This thread has been locked.

If you have a related question, please click the "Ask a related question" button in the top right corner. The newly created question will be automatically linked to this question.

DS90UB947-Q1: Back Channel CRC Errors

Part Number: DS90UB947-Q1
Other Parts Discussed in Thread: TPS54561

Background: We have a successful pair of boards using 947/948's. Now, we spun the 948 deserializer card to migrate from an ARM M3 to a newer M4. We also changed the connector to a D-Sub coax. The previous version was also coax. But, it used a MIL style coax in a circular connector. We don't think our current issue is the connector. Just want to mention all differences, just in case. While generating the schematics, I literally copied most circuits surrounding the 948 and pasted them into the new design. But, it is a new layout. We are testing with known good 947 serializer cards that work fine with the previous ARM M3 design.

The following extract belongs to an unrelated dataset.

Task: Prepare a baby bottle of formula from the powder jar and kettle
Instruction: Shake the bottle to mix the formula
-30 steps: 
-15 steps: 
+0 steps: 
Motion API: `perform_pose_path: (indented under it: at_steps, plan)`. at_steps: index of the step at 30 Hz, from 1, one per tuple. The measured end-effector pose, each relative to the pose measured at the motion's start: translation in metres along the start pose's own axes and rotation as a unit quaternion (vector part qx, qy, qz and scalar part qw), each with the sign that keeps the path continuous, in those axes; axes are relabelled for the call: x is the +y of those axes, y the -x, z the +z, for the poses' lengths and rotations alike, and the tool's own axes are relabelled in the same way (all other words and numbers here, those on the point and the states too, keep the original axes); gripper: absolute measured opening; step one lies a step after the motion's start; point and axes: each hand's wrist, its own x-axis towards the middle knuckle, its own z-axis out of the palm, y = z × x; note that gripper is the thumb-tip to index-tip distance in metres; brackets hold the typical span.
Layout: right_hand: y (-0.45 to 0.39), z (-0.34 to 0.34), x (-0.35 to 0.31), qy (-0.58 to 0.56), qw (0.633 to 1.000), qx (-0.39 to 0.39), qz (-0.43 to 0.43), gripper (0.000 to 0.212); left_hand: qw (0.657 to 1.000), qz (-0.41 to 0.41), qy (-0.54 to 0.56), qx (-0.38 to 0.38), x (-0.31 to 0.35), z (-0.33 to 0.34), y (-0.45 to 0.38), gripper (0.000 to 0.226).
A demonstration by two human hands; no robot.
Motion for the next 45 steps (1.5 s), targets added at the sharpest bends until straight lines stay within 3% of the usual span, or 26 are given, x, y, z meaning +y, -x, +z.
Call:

We also have EVM cards.

Issue: We are seeing a large number, as many as 65000 in a few minutes, back channel CRC errors. Resorting to verifying the link using BIST, we seem to see fewer, typically 20 to 100 in 10 seconds to 60 seconds of BIST. We suspect those may be CRC errors just prior or after BIST while we're reading the registers. Since, far end registers are unavailable during BIST (so it seems). We don't see forward channel (BIST) errors very often. But, they do occasionally show up in BIST. We have tried various cable lengths. My current test rig has been shortened down to 18" of coax.

The 948 chips in this batch on the newly developed card are much newer than previous batches. We also noticed the data sheet has had some changes since 2014, the one we used for the original design. Latest is Nov 2018. The new datasheet is better. But, nothing really new that we didn't already learn, sometimes the hard way, jumped out at us. 

Questions: Is there any chance new 948 devices might have issues working with old 947 date code parts? Or, is there a new or changed register setting we should know about? (I have to ask.)

Do you have suggestions how to further analyze or diagnose this issue?

Thanks,

Howard

  • Hi Howard,
    This sounds like a signal integrity issue with new layout connector. You should only enable BIST from the 948 side. Can you monitor 948 register Register 0x3B? Poll this register during operation. What is this value and is it changing over time.
  • Hi Darryl,
    Thank-you for the reply. Good idea to monitor 0X3B equalizer status. With what we are testing now, it is not changing. We’ll keep an eye on it. That should tell us something about forward errors or signal integrity, if they reappear.

    Meanwhile, I should provide an update:

    We also considered the new connector. So, to eliminate the new connector, we performed surgery to the PCB, shortened the traces and installed a pair of SMD MMCX connectors. We no longer get any forward channel errors. I’ve run BIST for 12 hours with zero FC errors. However, we still get plenty of BC errors. The 8 bit BC CRC error register overflows in 200 to 400ms during BIST. The 16 bit BC CRC error register overflows in about 6 seconds. In order to get 947 info, we are retrying i2c reads from the 948 to the 947 multiply times in software until we get a successful read of 947 registers from the 948.

    We are still not sure about the new connector scheme. So far, we had to cobble together the D-SUB version due to a lack of proper contacts from two different manufactures. Proper contacts are due in a couple days. When they arrive, we plan to perform network analyzer S-parameter measurements. In the meantime, we’ve eliminated the new connector scheme with very close well placed MMCX connectors. As mentioned, this has eliminated all FC errors. BC errors remain the same, a lot.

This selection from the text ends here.